- **Information provided**
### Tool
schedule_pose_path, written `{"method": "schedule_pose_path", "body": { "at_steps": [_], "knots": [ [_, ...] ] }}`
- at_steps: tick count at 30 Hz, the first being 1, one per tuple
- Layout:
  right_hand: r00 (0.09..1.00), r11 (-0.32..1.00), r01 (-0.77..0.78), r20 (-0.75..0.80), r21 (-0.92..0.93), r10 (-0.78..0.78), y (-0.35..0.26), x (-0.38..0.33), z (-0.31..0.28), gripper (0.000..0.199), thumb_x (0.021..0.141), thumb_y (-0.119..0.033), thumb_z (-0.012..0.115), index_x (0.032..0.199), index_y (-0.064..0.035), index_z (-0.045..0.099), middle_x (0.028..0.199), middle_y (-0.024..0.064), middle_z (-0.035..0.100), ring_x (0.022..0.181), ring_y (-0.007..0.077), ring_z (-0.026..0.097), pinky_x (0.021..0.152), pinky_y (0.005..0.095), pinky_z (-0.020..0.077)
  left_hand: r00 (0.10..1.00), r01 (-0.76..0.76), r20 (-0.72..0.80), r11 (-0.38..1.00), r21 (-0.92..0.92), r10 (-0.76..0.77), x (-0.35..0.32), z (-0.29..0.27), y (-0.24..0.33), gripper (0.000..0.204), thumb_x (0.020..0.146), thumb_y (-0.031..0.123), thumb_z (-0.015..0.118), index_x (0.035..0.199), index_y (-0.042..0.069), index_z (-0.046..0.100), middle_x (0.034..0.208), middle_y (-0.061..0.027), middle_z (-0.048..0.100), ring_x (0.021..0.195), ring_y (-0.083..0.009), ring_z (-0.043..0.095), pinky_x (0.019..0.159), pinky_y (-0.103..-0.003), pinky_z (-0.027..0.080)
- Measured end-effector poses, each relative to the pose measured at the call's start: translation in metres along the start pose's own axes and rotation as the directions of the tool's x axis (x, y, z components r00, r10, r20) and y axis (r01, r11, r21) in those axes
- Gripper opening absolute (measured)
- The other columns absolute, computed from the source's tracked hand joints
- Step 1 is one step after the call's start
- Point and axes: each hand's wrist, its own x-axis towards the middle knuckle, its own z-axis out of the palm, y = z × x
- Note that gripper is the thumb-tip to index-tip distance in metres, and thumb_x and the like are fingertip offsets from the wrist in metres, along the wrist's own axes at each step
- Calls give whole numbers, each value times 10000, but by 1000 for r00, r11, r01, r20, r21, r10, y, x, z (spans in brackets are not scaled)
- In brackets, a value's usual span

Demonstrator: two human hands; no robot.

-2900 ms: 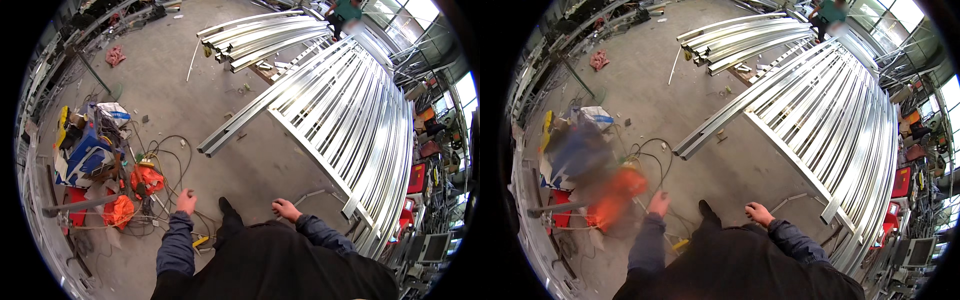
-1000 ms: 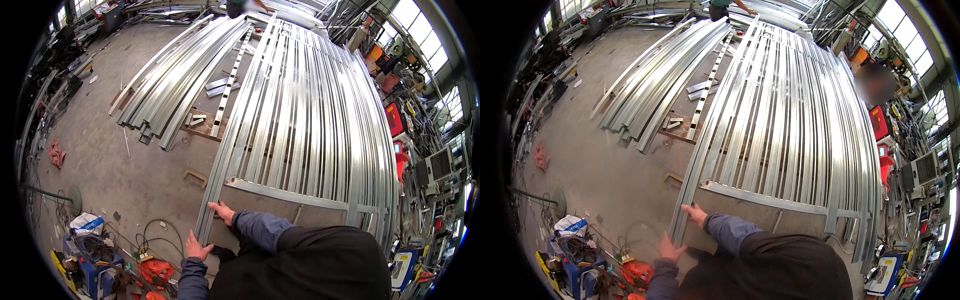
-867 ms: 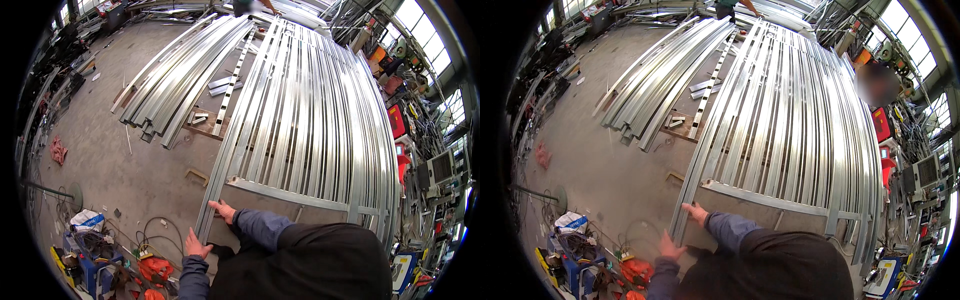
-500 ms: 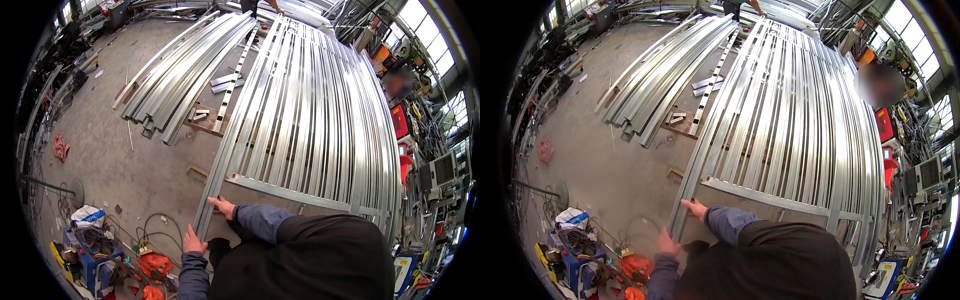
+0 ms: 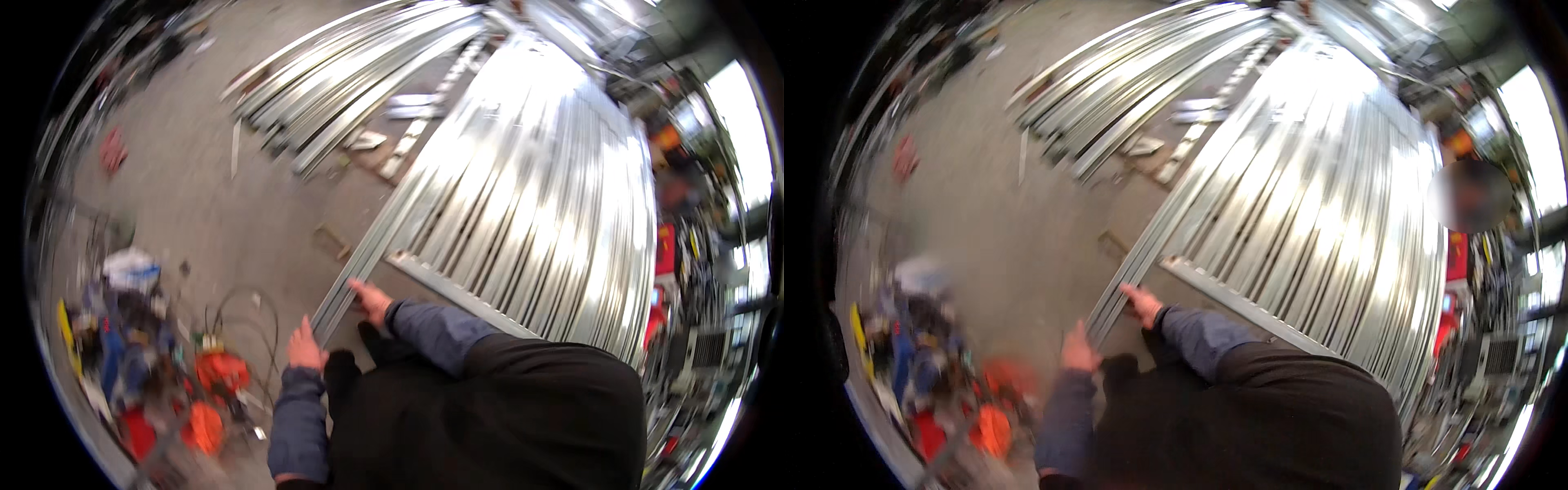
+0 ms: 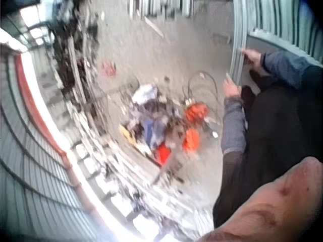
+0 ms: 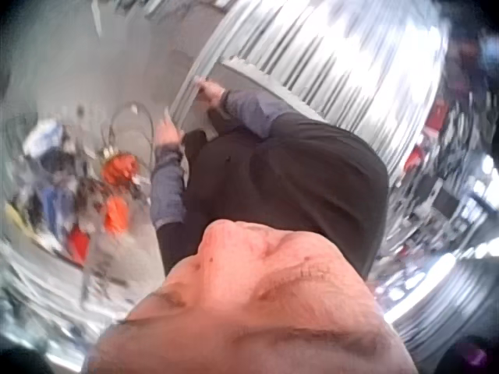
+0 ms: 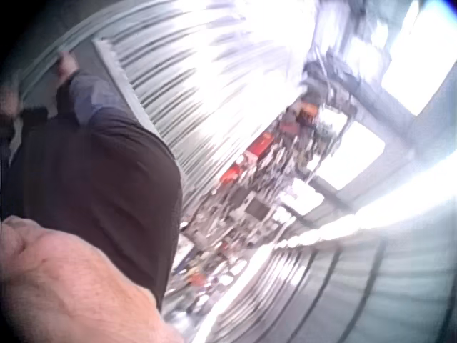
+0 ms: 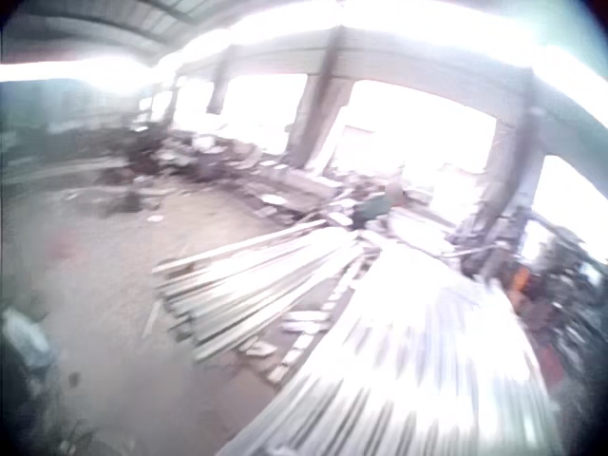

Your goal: The person picks up a long metal bar and aligns it with a metal frame on the floor. They then use a welding torch to weld the metal bar to the frame at multiple points. Another person is visible in the background working on a similar frame.

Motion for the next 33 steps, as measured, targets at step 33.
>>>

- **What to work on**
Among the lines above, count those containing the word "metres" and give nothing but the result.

- **Written answer**
2